The answer should consist of every line of the material, repeated verbatim.
---------- Supplied material ----------
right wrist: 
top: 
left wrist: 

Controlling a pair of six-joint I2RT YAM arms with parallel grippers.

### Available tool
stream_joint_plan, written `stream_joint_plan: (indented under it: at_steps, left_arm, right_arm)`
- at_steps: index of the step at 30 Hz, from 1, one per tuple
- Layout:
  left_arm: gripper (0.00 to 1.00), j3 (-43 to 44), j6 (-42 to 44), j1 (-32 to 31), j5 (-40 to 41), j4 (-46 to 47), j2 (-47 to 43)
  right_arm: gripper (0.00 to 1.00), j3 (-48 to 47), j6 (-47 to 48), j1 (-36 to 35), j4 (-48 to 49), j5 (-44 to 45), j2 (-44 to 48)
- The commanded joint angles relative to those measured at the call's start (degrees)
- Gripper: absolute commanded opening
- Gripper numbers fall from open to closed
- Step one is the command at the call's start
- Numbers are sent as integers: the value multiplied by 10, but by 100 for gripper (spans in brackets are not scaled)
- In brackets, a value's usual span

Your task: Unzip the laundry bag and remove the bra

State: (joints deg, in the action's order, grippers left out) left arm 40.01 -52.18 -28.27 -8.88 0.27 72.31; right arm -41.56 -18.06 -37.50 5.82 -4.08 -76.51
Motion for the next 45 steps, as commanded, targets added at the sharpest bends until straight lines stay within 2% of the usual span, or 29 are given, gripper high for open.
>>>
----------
Result below:
right wrist: 
top: 
left wrist: 

Controlling a pair of six-joint I2RT YAM arms with parallel grippers.

### Available tool
stream_joint_plan, written `stream_joint_plan: (indented under it: at_steps, left_arm, right_arm)`
- at_steps: index of the step at 30 Hz, from 1, one per tuple
- Layout:
  left_arm: gripper (0.00 to 1.00), j3 (-43 to 44), j6 (-42 to 44), j1 (-32 to 31), j5 (-40 to 41), j4 (-46 to 47), j2 (-47 to 43)
  right_arm: gripper (0.00 to 1.00), j3 (-48 to 47), j6 (-47 to 48), j1 (-36 to 35), j4 (-48 to 49), j5 (-44 to 45), j2 (-44 to 48)
- The commanded joint angles relative to those measured at the call's start (degrees)
- Gripper: absolute commanded opening
- Gripper numbers fall from open to closed
- Step one is the command at the call's start
- Numbers are sent as integers: the value multiplied by 10, but by 100 for gripper (spans in brackets are not scaled)
- In brackets, a value's usual span

Your task: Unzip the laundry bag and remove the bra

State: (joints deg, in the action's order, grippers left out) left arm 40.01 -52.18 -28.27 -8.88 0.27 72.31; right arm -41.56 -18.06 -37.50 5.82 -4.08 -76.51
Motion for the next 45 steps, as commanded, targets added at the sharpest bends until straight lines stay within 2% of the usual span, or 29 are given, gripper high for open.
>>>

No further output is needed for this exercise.